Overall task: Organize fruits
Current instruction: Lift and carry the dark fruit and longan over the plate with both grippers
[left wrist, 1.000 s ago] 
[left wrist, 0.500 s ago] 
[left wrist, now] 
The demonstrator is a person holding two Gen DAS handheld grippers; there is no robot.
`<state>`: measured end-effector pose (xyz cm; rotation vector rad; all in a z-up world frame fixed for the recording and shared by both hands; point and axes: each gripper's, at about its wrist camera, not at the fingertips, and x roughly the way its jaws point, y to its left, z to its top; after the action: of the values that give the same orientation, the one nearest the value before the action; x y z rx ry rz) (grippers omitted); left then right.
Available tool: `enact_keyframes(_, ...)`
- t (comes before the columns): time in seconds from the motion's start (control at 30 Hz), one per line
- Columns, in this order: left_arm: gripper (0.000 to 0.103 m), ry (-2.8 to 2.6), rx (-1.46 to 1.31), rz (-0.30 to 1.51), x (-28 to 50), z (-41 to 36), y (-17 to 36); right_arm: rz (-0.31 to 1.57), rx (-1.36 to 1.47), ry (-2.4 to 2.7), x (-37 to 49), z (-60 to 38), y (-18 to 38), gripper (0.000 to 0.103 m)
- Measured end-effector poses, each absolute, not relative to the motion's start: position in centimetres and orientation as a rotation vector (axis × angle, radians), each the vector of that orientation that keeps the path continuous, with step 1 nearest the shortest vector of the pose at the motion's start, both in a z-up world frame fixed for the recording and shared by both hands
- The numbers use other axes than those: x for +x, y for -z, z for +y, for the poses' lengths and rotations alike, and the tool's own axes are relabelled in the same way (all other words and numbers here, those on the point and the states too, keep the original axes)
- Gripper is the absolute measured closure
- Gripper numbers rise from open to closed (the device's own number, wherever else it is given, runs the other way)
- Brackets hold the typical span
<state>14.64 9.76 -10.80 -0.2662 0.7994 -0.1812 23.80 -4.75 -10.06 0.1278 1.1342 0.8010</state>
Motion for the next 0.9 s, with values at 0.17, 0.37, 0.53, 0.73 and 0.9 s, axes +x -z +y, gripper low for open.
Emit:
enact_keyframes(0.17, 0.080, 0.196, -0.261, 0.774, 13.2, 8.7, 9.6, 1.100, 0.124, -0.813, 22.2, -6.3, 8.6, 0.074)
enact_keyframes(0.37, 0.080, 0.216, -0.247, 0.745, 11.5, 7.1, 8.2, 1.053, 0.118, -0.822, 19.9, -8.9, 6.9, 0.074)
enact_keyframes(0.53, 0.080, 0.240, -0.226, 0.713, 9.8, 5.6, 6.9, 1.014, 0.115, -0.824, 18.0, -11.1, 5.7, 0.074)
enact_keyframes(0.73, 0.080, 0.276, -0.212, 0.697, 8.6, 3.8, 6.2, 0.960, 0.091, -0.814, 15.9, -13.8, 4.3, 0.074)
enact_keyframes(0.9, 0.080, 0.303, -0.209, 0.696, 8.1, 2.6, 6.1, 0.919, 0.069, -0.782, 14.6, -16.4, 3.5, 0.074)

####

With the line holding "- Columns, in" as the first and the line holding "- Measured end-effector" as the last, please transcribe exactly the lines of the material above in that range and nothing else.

- Columns, in this order: left_arm: gripper (0.000 to 0.103 m), ry (-2.8 to 2.6), rx (-1.46 to 1.31), rz (-0.30 to 1.51), x (-28 to 50), z (-41 to 36), y (-17 to 36); right_arm: rz (-0.31 to 1.57), rx (-1.36 to 1.47), ry (-2.4 to 2.7), x (-37 to 49), z (-60 to 38), y (-18 to 38), gripper (0.000 to 0.103 m)
- Measured end-effector poses, each absolute, not relative to the motion's start: position in centimetres and orientation as a rotation vector (axis × angle, radians), each the vector of that orientation that keeps the path continuous, with step 1 nearest the shortest vector of the pose at the motion's start, both in a z-up world frame fixed for the recording and shared by both hands

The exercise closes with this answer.